Two types of Investing

Although there are many things one may invest in, there are two main approaches to it.

Active investing is an aggressive approach to investing with the goal of making as much returns as possible. It usually entails constant monitoring and the buying and selling of individual assets which may involve more analysis and chart-reading. One example is buying cryptocurrency for $5 today, and selling it for $7.50 next year, giving a 50% profit.

Passive investing, on the other hand, is a conservative approach to investing with the goal of matching or outperforming an index or benchmark’s returns. It requires less buying and selling; less effort. Money that is passively invested is money in it for the long term and usually requires a buy-and-hold mentality. An example is buying Bitcoin in 2020 and not selling it until 2030.

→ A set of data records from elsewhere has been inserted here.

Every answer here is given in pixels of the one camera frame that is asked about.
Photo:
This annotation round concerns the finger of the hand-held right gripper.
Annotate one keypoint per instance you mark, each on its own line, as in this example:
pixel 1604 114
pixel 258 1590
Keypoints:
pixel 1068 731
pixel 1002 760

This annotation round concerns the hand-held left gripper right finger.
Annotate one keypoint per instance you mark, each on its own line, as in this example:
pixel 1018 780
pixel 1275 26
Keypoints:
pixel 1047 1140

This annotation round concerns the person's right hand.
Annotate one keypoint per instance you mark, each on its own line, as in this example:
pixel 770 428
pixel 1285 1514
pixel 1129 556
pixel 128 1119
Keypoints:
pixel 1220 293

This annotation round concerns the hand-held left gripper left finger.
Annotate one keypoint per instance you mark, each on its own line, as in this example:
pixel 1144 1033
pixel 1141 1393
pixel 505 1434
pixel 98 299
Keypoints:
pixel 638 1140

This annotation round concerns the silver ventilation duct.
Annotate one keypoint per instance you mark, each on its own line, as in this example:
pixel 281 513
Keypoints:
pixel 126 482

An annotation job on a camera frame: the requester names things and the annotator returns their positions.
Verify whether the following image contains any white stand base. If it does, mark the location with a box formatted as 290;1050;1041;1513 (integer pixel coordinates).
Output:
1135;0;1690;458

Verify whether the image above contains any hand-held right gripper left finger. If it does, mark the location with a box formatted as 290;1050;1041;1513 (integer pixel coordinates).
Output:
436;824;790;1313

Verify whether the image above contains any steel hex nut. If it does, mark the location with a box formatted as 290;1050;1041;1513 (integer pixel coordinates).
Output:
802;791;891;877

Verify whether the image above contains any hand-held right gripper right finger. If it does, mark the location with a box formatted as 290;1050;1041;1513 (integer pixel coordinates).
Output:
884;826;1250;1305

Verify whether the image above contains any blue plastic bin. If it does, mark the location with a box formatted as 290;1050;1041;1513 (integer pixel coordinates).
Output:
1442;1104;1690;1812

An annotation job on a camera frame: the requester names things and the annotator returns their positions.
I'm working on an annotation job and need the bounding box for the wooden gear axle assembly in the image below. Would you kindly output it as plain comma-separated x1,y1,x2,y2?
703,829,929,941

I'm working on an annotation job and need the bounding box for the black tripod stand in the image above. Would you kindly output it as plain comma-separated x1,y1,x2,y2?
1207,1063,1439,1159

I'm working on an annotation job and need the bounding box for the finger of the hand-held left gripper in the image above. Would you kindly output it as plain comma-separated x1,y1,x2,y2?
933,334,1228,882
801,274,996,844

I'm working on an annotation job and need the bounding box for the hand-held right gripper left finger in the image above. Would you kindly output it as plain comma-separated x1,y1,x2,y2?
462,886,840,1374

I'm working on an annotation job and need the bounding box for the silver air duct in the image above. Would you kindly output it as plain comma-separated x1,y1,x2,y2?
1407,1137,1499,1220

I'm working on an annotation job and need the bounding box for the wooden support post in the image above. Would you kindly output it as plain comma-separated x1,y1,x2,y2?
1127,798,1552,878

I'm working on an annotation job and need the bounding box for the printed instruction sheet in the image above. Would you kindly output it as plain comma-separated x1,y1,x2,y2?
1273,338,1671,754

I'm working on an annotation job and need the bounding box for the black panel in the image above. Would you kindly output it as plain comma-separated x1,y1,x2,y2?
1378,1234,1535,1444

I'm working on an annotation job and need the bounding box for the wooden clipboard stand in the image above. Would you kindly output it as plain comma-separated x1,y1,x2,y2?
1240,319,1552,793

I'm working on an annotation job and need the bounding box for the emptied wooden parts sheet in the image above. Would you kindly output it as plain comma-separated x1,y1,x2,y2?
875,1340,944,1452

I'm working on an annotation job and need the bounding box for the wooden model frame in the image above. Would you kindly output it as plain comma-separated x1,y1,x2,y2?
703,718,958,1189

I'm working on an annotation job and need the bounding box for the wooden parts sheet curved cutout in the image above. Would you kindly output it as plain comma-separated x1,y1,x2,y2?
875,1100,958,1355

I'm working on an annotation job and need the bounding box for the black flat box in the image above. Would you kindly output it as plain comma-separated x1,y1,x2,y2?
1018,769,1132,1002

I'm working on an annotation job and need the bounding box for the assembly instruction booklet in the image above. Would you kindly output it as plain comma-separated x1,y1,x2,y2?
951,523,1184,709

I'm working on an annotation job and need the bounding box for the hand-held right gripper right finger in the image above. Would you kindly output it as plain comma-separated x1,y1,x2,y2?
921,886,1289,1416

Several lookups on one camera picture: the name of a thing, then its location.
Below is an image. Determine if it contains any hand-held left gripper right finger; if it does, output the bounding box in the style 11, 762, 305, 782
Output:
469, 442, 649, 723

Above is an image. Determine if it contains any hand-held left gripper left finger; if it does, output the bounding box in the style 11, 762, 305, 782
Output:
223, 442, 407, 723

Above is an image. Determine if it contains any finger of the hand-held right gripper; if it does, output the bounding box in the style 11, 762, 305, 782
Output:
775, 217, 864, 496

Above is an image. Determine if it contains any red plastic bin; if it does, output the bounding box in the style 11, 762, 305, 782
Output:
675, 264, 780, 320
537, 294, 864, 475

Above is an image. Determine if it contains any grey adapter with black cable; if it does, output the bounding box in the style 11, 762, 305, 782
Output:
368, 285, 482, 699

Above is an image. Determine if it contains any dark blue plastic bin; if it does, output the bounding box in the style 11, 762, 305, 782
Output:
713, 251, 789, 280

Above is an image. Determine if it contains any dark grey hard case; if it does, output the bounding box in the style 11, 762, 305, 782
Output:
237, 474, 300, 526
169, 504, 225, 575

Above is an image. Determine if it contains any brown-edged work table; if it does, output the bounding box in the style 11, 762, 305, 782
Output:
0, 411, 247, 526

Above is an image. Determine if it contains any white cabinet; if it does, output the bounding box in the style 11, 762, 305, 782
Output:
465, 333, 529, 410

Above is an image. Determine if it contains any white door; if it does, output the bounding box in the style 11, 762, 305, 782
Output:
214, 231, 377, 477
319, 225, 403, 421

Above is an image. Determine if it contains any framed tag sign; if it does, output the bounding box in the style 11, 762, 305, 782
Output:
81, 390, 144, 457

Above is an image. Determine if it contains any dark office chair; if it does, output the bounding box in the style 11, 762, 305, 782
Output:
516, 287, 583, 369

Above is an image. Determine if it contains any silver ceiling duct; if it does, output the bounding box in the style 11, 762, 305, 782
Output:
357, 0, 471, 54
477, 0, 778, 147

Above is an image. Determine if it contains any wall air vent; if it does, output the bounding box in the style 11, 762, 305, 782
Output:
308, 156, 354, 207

Both active and passive investing strategies entail risk to the investor. In most cases, the investor is never guaranteed any return. Given that, what good reasons might an average Filipino have to still want to invest their money?

Reasons to Invest

1. Inflation

Inflation is simply the rise in prices over time. Did you know that diesel fuel in the 1990s cost less than 8 pesos per liter while it cost up to 100 pesos per liter in the year 2022? Over time, the negative effects of inflation have compounded and decreased people’s buying power. Generally, investing goals are centered on the minimum requirement of beating inflation so an investor’s money can grow faster than inflation and preserve wealth.

2. Wealth creation

Other people invest to generate more wealth and achieve their financial goals. People usually invest early to grow their money exponentially because the things they seek to buy are generally too expensive and would take too long to buy—like sports cars, houses and lots, luxury watches, or the latest gadgets. Unless a person’s income is large enough, earning returns through investing would enable people to reach these goals more quickly.

3. Retirement

A lot of people aim to retire early, quit their jobs at a certain age, and take life easy from there. Investing can help people achieve this by reaching a certain amount that would sustain their lifestyles without a job.

4. Passive income

People also invest for passive income. In the world of investing, there are investments that not only have the potential to increase in value but can also ‘reward’ you money based on a certain time interval in the form of dividends. Having passive income will help one’s investments grow even more if reinvested.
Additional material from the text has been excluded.